**RAW DATA**
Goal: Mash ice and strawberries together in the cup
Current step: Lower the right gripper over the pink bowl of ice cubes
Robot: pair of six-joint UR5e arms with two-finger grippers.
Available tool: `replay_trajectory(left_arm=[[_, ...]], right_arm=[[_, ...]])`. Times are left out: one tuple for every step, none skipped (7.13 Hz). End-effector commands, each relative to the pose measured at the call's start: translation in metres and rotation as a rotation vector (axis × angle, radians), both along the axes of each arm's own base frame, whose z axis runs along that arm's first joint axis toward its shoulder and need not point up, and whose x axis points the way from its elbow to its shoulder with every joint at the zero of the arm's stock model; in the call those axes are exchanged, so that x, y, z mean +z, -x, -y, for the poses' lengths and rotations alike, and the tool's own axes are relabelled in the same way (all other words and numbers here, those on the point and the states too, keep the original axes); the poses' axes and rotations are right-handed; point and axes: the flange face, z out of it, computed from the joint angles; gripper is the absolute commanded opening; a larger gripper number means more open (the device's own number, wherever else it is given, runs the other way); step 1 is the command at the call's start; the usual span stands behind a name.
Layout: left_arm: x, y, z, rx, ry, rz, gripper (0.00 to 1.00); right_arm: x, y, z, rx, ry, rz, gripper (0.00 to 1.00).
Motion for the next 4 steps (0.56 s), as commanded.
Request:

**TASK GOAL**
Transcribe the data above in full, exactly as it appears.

**TASK RESULT**
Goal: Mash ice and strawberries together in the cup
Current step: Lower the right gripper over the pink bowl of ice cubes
Robot: pair of six-joint UR5e arms with two-finger grippers.
Available tool: `replay_trajectory(left_arm=[[_, ...]], right_arm=[[_, ...]])`. Times are left out: one tuple for every step, none skipped (7.13 Hz). End-effector commands, each relative to the pose measured at the call's start: translation in metres and rotation as a rotation vector (axis × angle, radians), both along the axes of each arm's own base frame, whose z axis runs along that arm's first joint axis toward its shoulder and need not point up, and whose x axis points the way from its elbow to its shoulder with every joint at the zero of the arm's stock model; in the call those axes are exchanged, so that x, y, z mean +z, -x, -y, for the poses' lengths and rotations alike, and the tool's own axes are relabelled in the same way (all other words and numbers here, those on the point and the states too, keep the original axes); the poses' axes and rotations are right-handed; point and axes: the flange face, z out of it, computed from the joint angles; gripper is the absolute commanded opening; a larger gripper number means more open (the device's own number, wherever else it is given, runs the other way); step 1 is the command at the call's start; the usual span stands behind a name.
Layout: left_arm: x, y, z, rx, ry, rz, gripper (0.00 to 1.00); right_arm: x, y, z, rx, ry, rz, gripper (0.00 to 1.00).
Motion for the next 4 steps (0.56 s), as commanded.
Request:

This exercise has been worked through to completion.